How To perform basic monitoring and tests on disk health
When using databases, or other long-term storage solutions, is it important to perform periodic disk checks. Disks (SSD and HDD alike) degrade over time and unused sectors may develop faults. This article explains basic basic methods for testing disks for damage.
Method 1 - SMART tests
Most disks support SMART capabilities. In order to ulilise SMART, the
smartmontools package must be installed. On ubuntu for example, the installation would be performed using:
sudo apt-get install smartmontools
Run the following command to test for SMART capabilities:
$ sudo smartctl -i /dev/sdc ... SMART support is: Available - device has SMART capability. SMART support is: Enabled
To run SMART tests, basic options are ‘short’ and ‘long’. A short test will test the electronics, mechanics (if any) and perform a quick test on a small portion of the disk by attempting to read from it. A long test is more desireable and will test all sectors of the disk for readability and (if supported) parity errors.

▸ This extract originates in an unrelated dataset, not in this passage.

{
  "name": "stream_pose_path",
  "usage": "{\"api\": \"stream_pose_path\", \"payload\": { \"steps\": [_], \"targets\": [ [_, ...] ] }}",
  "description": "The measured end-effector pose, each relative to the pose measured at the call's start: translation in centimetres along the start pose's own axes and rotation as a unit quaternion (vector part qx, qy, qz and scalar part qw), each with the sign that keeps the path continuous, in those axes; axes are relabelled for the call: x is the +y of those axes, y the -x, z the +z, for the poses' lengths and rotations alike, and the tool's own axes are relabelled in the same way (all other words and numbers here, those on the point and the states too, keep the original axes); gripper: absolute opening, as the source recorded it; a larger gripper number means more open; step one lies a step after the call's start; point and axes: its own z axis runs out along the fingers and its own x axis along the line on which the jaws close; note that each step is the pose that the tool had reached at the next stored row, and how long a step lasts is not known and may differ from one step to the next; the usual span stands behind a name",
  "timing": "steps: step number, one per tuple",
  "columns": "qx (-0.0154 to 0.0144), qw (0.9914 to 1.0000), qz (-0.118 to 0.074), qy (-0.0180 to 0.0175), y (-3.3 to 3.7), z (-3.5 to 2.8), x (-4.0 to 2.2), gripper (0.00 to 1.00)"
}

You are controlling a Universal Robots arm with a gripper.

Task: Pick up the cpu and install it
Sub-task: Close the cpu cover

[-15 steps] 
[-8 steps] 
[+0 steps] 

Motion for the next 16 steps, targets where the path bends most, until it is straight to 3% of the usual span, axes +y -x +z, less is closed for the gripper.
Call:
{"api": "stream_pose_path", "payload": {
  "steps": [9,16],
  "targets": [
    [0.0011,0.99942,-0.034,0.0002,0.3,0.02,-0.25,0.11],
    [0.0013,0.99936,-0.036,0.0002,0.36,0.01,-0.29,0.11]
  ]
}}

Note that the tests can be taxing and result in some impact to the server. It is therefore advisable, before performing SMART tests, to quiesce the node and set migrate-fill-delay to ensure it does not receive traffic for the duration of the tests. Following this, the node can be brought back to take transactions using the quiesce-undo command.
To perform a short test:
sudo smartctl -t short /dev/sdc
To perform a long test:
sudo smartctl -t long /dev/sdc
To view the test results and overall disk health:
$ sudo smartctl -a /dev/sdc [...] === START OF READ SMART DATA SECTION === SMART overall-health self-assessment test result: PASSED [...] SMART Self-test log structure revision number 1 Num Test_Description Status Remaining LifeTime(hours) LBA_of_first_error # 1 Short offline Completed without error 00% 2089 - # 2 Extended offline Completed without error 00% 2087 - # 3 Short offline Completed without error 00% 2084 - SMART Selective self-test log data structure revision number 1 SPAN MIN_LBA MAX_LBA CURRENT_TEST_STATUS 1 0 0 Not_testing 2 0 0 Not_testing 3 0 0 Not_testing 4 0 0 Not_testing 5 0 0 Not_testing Selective self-test flags (0x0): After scanning selected spans, do NOT read-scan remainder of disk. If Selective self-test is pending on power-up, resume after 0 minute delay. [...]
Method 2 - dd read test
It is possible to perform a
dd test to ensure all sectors of the disk can be read. This does not protect against data corruption, but does protect against readability issues. The following runs a
dd test at low IO settings to minimise impact:
$ sudo ionice -c 3 dd if=/dev/sdc bs=1048576 of=/dev/null
Note that with ionice priority 3, this may take a very long time to complete. See man ionice for more information.
Some issues may not be discovered using this test. These include:
- controller firmware issues (for example a controller having issues under certain load)
- disk firmware issues (for example disk having issues if certain large read/write load occurs)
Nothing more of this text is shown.